TASK OBJECTIVE: Repeat the data that follows verbatim. Images are not part of the copy.

--- --- ---

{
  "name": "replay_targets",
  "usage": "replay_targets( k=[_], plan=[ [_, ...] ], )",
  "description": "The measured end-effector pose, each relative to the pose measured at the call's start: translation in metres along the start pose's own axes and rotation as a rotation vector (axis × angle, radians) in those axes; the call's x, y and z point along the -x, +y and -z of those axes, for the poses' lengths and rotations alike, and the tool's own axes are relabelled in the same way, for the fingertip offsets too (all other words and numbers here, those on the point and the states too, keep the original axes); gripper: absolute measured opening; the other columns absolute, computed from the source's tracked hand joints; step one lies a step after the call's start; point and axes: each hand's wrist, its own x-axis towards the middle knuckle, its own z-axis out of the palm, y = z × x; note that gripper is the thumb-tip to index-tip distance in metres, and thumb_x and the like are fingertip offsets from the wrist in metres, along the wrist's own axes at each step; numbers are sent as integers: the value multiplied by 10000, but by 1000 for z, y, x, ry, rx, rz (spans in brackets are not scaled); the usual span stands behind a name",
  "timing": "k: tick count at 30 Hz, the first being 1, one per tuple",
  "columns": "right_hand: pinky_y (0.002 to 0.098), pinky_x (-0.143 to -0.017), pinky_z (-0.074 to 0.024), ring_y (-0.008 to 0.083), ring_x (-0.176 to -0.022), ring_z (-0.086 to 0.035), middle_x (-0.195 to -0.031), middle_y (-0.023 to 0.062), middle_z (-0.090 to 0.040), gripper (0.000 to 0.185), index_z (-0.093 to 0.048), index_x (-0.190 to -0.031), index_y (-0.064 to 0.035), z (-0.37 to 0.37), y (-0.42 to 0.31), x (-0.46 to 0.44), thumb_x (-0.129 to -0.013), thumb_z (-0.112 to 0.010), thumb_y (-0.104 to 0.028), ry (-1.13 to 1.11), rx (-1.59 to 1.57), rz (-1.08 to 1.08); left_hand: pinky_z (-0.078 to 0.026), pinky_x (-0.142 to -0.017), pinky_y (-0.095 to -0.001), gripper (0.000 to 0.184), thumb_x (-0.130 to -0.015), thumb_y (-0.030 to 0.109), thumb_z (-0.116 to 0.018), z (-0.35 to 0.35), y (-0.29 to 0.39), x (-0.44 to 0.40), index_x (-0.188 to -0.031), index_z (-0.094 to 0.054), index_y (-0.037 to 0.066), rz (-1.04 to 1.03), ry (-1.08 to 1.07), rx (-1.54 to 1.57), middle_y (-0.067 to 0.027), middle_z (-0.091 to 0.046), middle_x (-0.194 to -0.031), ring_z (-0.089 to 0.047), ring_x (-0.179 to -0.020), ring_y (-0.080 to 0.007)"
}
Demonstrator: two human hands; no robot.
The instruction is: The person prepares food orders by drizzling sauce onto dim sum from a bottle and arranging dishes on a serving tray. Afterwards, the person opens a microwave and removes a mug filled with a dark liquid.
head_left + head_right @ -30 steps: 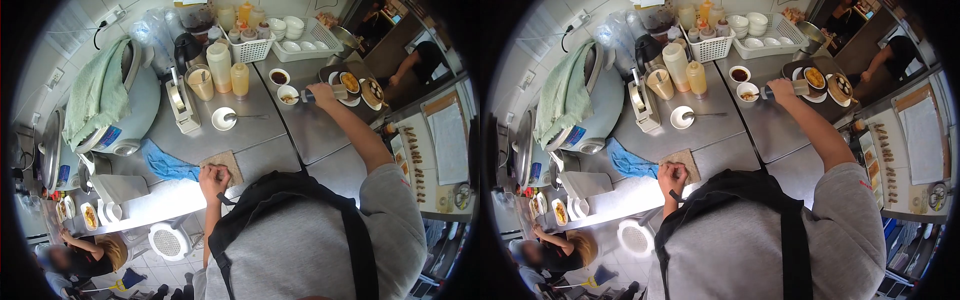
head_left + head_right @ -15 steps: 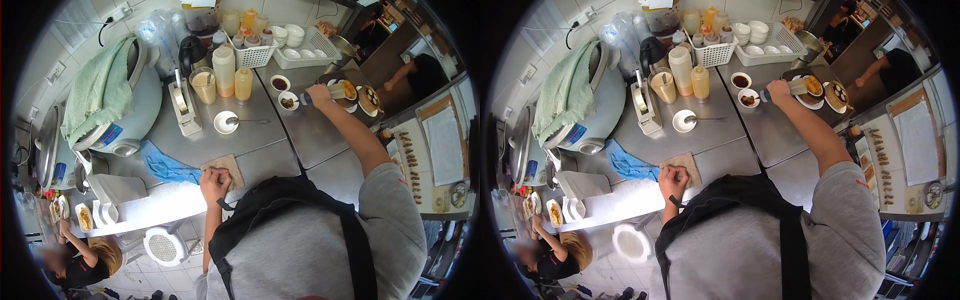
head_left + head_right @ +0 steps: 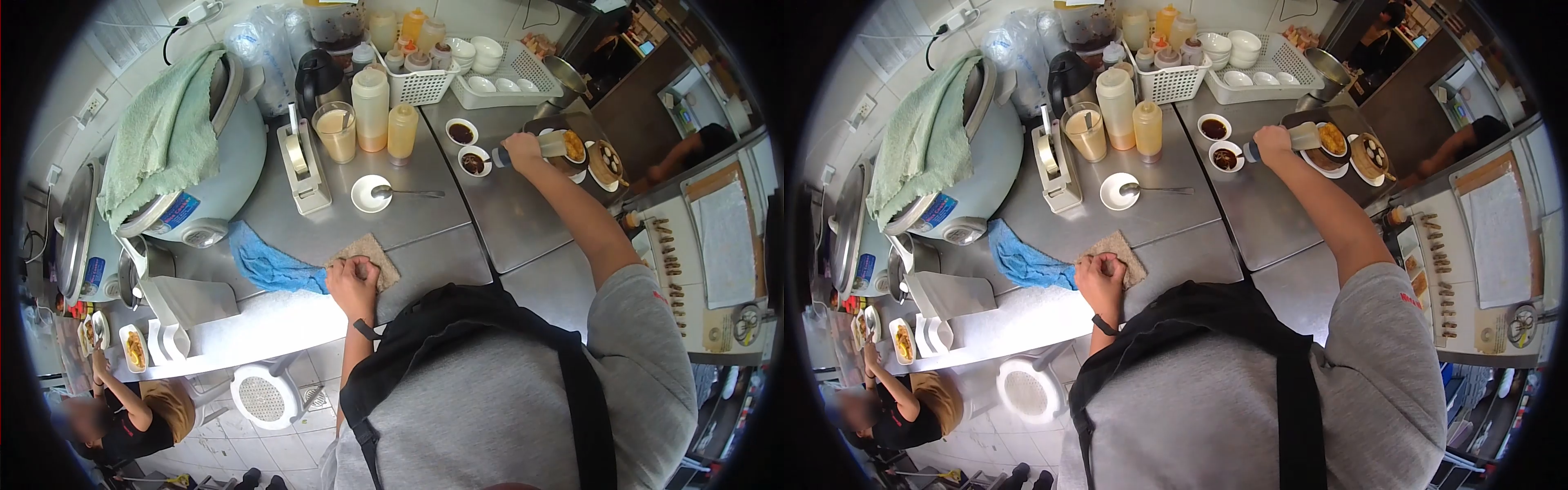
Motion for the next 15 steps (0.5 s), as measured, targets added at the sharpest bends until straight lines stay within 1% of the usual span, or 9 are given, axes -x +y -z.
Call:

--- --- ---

YOUR SOLUTION:
{
  "name": "replay_targets",
  "usage": "replay_targets( k=[_], plan=[ [_, ...] ], )",
  "description": "The measured end-effector pose, each relative to the pose measured at the call's start: translation in metres along the start pose's own axes and rotation as a rotation vector (axis × angle, radians) in those axes; the call's x, y and z point along the -x, +y and -z of those axes, for the poses' lengths and rotations alike, and the tool's own axes are relabelled in the same way, for the fingertip offsets too (all other words and numbers here, those on the point and the states too, keep the original axes); gripper: absolute measured opening; the other columns absolute, computed from the source's tracked hand joints; step one lies a step after the call's start; point and axes: each hand's wrist, its own x-axis towards the middle knuckle, its own z-axis out of the palm, y = z × x; note that gripper is the thumb-tip to index-tip distance in metres, and thumb_x and the like are fingertip offsets from the wrist in metres, along the wrist's own axes at each step; numbers are sent as integers: the value multiplied by 10000, but by 1000 for z, y, x, ry, rx, rz (spans in brackets are not scaled); the usual span stands behind a name",
  "timing": "k: tick count at 30 Hz, the first being 1, one per tuple",
  "columns": "right_hand: pinky_y (0.002 to 0.098), pinky_x (-0.143 to -0.017), pinky_z (-0.074 to 0.024), ring_y (-0.008 to 0.083), ring_x (-0.176 to -0.022), ring_z (-0.086 to 0.035), middle_x (-0.195 to -0.031), middle_y (-0.023 to 0.062), middle_z (-0.090 to 0.040), gripper (0.000 to 0.185), index_z (-0.093 to 0.048), index_x (-0.190 to -0.031), index_y (-0.064 to 0.035), z (-0.37 to 0.37), y (-0.42 to 0.31), x (-0.46 to 0.44), thumb_x (-0.129 to -0.013), thumb_z (-0.112 to 0.010), thumb_y (-0.104 to 0.028), ry (-1.13 to 1.11), rx (-1.59 to 1.57), rz (-1.08 to 1.08); left_hand: pinky_z (-0.078 to 0.026), pinky_x (-0.142 to -0.017), pinky_y (-0.095 to -0.001), gripper (0.000 to 0.184), thumb_x (-0.130 to -0.015), thumb_y (-0.030 to 0.109), thumb_z (-0.116 to 0.018), z (-0.35 to 0.35), y (-0.29 to 0.39), x (-0.44 to 0.40), index_x (-0.188 to -0.031), index_z (-0.094 to 0.054), index_y (-0.037 to 0.066), rz (-1.04 to 1.03), ry (-1.08 to 1.07), rx (-1.54 to 1.57), middle_y (-0.067 to 0.027), middle_z (-0.091 to 0.046), middle_x (-0.194 to -0.031), ring_z (-0.089 to 0.047), ring_x (-0.179 to -0.020), ring_y (-0.080 to 0.007)"
}
Demonstrator: two human hands; no robot.
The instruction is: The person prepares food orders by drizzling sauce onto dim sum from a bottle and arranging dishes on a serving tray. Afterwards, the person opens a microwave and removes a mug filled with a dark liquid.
head_left + head_right @ -30 steps: 
head_left + head_right @ -15 steps: 
head_left + head_right @ +0 steps: 
Motion for the next 15 steps (0.5 s), as measured, targets added at the sharpest bends until straight lines stay within 1% of the usual span, or 9 are given, axes -x +y -z.
Call:

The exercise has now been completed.